Start of Information provided
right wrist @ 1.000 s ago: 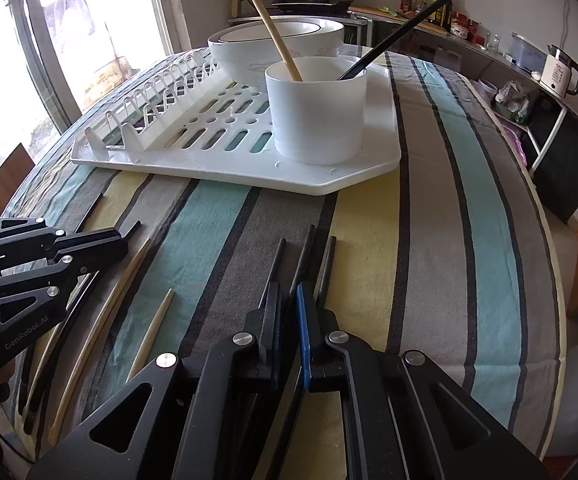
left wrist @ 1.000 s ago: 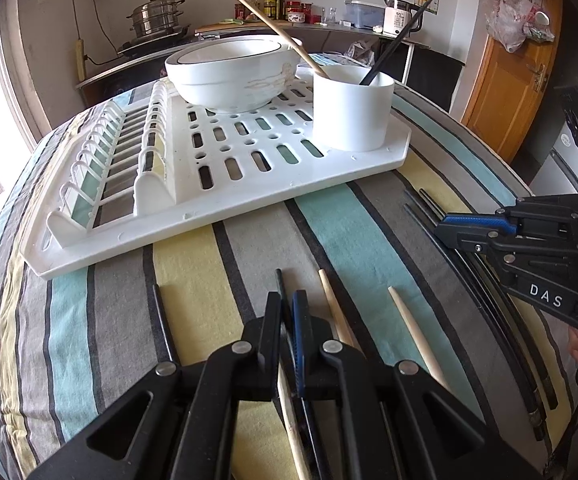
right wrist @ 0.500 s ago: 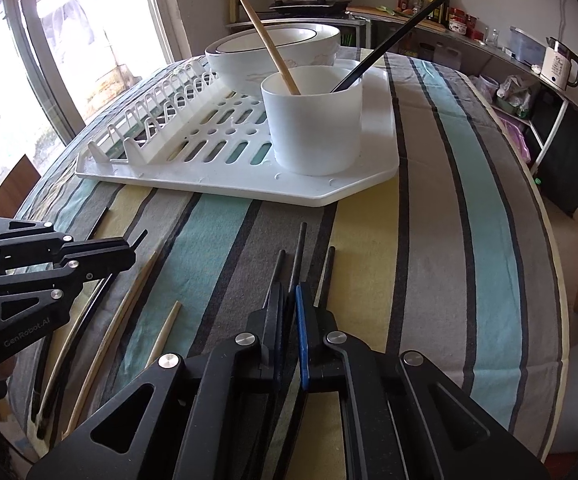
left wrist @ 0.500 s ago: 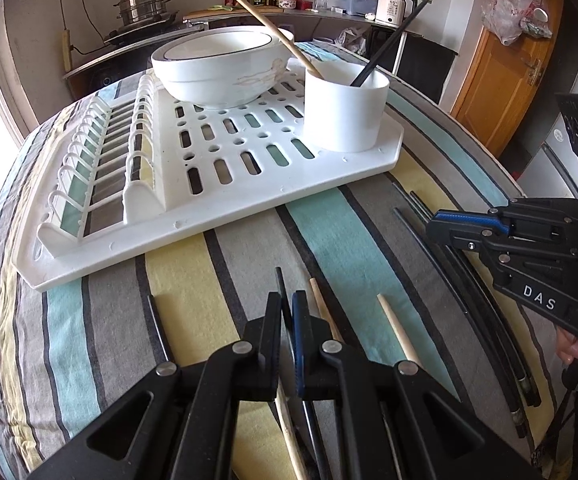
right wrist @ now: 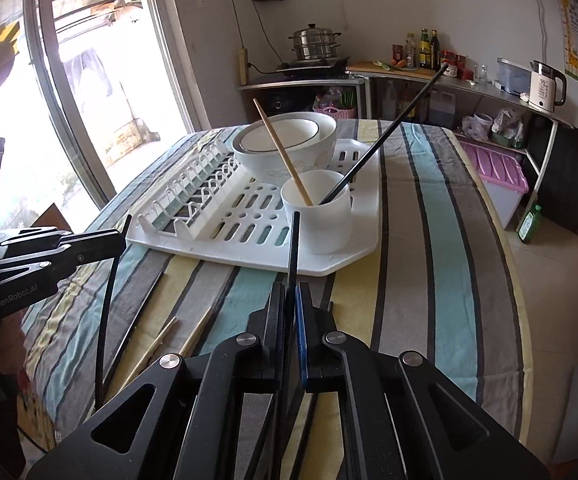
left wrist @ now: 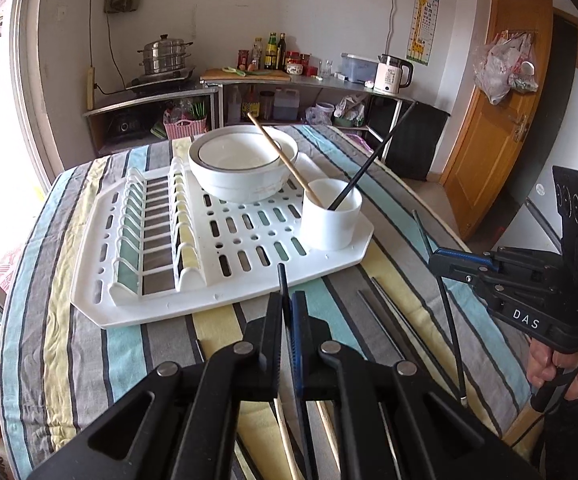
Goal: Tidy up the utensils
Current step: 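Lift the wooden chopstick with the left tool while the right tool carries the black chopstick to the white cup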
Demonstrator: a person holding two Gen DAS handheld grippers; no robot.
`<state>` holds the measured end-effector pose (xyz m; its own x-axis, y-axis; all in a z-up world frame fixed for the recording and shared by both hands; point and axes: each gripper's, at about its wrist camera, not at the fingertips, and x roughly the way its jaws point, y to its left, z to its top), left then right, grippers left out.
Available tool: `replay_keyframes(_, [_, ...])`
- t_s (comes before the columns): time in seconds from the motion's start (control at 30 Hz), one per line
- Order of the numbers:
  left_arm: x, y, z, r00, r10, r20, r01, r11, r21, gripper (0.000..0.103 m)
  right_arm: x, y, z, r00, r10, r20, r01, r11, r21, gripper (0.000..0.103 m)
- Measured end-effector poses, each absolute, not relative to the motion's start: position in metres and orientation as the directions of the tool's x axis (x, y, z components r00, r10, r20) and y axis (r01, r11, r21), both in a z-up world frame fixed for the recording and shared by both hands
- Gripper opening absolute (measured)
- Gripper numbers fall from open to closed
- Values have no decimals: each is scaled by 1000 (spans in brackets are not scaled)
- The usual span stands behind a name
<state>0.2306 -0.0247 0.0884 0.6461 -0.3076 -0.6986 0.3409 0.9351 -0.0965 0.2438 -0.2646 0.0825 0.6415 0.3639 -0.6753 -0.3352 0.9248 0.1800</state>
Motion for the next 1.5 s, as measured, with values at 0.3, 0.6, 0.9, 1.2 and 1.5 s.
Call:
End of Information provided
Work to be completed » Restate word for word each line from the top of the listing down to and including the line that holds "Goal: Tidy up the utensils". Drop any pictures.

Your solution »
right wrist @ 1.000 s ago: 
left wrist @ 1.000 s ago: 
right wrist @ 0.500 s ago: 
left wrist @ 0.500 s ago: 
right wrist @ now: 
left wrist @ now: 
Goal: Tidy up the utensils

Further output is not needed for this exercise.